What the task asks: Using the listing below, return every line that includes "drawer".

──────────

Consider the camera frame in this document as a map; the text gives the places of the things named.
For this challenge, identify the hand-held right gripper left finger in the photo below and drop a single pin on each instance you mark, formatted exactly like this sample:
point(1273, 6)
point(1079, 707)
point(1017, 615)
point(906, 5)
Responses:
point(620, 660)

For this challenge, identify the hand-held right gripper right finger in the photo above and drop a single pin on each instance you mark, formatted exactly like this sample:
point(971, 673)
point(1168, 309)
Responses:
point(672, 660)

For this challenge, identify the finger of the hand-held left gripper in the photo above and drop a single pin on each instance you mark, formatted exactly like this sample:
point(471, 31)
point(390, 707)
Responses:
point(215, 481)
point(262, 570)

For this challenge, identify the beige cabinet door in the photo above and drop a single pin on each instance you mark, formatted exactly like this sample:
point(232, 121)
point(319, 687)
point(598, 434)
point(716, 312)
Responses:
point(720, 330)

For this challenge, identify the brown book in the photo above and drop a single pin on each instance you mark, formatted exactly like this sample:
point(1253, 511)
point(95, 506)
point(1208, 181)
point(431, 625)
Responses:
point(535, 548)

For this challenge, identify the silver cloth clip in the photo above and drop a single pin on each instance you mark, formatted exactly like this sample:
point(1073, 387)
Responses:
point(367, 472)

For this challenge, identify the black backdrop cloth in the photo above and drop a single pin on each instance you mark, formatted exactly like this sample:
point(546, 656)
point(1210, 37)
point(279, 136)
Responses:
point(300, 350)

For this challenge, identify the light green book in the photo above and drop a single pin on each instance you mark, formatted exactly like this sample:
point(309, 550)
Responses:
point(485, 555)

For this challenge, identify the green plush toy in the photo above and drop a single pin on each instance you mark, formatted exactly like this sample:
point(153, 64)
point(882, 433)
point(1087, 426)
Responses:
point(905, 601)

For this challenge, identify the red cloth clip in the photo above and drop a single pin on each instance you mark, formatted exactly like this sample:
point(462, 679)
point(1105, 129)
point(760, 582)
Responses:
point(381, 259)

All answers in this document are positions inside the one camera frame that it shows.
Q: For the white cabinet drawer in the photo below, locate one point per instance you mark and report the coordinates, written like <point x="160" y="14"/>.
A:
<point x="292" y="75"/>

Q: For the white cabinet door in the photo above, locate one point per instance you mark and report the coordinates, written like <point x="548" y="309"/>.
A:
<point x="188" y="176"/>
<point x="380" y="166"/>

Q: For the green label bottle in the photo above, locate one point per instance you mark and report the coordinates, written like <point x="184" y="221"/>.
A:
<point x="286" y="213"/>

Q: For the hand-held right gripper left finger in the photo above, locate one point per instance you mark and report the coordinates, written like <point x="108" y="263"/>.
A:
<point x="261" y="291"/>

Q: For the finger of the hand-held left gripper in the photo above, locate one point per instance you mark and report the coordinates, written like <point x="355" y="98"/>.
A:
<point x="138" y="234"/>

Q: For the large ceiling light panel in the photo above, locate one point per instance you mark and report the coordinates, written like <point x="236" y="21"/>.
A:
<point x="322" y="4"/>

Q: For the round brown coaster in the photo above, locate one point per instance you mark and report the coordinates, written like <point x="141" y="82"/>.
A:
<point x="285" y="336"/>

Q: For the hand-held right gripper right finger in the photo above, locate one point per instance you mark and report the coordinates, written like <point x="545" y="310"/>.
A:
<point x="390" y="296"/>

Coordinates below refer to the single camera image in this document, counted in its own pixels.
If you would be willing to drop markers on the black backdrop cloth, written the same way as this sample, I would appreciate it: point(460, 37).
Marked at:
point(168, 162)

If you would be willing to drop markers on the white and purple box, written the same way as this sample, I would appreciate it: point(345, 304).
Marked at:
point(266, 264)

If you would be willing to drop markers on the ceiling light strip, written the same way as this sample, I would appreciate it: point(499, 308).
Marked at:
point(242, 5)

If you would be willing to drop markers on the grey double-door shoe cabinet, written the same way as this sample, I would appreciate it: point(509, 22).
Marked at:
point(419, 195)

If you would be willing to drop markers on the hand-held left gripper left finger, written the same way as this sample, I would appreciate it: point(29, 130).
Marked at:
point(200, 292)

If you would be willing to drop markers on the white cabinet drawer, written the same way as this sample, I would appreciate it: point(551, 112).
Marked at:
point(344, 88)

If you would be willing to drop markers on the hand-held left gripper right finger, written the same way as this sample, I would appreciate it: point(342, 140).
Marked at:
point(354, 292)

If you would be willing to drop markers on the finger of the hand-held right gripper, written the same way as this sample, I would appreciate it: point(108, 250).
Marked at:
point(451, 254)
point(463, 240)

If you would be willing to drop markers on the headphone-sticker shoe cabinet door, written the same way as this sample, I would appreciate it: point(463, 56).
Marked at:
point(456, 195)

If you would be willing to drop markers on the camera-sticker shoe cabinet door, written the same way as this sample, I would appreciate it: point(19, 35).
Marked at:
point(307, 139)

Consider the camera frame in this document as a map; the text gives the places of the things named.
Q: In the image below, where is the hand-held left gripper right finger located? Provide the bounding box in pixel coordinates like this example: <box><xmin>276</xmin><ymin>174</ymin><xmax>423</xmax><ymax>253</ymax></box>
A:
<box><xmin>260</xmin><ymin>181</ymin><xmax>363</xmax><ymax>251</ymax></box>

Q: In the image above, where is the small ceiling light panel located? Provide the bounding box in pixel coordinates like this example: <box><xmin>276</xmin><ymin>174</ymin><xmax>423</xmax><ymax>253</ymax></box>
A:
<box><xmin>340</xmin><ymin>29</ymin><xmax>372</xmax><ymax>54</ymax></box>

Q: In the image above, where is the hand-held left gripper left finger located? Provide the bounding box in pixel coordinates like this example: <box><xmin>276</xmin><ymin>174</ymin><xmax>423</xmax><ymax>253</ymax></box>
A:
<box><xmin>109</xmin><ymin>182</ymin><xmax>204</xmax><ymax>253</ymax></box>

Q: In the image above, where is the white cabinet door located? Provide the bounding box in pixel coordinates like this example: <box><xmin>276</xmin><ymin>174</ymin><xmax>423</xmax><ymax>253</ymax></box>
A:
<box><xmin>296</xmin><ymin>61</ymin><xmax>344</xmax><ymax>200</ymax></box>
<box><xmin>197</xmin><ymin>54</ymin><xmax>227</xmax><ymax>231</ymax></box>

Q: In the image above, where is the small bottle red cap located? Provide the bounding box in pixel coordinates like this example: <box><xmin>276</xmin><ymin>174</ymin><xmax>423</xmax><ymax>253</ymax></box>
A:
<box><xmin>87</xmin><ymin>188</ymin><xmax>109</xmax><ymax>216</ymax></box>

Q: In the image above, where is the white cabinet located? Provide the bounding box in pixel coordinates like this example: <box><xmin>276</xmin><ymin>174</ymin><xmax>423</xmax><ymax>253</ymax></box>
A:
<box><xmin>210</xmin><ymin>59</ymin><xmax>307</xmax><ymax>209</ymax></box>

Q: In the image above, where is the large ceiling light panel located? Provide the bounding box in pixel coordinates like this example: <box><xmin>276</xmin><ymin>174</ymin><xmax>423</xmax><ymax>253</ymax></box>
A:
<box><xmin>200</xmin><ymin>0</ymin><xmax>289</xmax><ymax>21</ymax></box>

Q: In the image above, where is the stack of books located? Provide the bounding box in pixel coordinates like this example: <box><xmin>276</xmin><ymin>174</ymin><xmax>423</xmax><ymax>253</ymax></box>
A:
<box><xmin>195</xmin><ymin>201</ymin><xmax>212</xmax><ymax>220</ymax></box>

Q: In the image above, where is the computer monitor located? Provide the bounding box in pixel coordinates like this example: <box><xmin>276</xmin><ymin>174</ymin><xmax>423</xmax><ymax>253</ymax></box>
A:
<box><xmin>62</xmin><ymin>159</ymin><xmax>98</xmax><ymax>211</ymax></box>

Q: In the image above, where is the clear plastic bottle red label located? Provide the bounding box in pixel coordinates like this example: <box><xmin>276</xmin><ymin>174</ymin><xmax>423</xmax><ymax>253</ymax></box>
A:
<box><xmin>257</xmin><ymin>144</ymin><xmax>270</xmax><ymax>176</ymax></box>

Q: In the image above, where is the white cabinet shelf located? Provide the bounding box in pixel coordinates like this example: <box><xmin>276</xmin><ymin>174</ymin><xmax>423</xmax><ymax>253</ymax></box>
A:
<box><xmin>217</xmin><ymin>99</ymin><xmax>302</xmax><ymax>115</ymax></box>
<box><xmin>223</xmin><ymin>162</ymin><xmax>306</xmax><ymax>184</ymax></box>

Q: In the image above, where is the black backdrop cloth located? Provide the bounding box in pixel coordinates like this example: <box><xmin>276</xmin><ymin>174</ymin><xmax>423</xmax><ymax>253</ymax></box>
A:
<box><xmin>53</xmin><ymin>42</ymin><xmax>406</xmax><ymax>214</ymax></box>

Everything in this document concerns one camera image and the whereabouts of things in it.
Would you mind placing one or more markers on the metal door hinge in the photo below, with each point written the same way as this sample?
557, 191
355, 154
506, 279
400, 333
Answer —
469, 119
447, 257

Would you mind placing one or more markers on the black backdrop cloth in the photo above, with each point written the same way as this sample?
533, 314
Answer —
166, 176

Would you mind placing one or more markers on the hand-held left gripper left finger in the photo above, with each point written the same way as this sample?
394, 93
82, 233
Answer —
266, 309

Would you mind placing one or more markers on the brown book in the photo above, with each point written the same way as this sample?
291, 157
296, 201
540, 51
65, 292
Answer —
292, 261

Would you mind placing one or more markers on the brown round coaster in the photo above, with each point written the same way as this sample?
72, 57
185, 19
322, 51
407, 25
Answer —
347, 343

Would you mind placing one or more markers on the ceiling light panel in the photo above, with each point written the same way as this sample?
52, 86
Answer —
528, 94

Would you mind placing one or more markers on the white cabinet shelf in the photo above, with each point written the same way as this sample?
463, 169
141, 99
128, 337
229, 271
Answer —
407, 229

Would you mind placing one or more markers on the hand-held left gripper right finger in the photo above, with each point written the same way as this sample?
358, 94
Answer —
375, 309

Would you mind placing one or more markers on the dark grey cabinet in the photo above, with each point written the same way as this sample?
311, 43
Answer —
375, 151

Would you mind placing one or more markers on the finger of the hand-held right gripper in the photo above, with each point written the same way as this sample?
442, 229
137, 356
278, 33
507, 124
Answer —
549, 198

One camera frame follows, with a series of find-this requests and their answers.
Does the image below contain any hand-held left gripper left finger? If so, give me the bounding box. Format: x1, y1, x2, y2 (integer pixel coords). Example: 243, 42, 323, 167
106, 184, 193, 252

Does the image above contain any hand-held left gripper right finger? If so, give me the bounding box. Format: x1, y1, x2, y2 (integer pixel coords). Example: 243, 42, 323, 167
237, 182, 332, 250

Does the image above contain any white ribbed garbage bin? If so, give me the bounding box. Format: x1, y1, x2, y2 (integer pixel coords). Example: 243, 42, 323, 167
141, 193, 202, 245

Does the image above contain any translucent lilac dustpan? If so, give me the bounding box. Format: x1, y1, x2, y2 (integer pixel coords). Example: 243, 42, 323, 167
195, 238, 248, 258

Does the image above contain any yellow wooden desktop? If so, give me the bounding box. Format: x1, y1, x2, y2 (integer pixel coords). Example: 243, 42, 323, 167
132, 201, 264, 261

──────────

Task response:
Q: For the white cabinet drawer in the photo below, locate one point per instance you mark and report the coordinates, written like <point x="160" y="14"/>.
If you would be willing to drop markers on the white cabinet drawer, written the same way as this sample, I would appreciate it: point(551, 112).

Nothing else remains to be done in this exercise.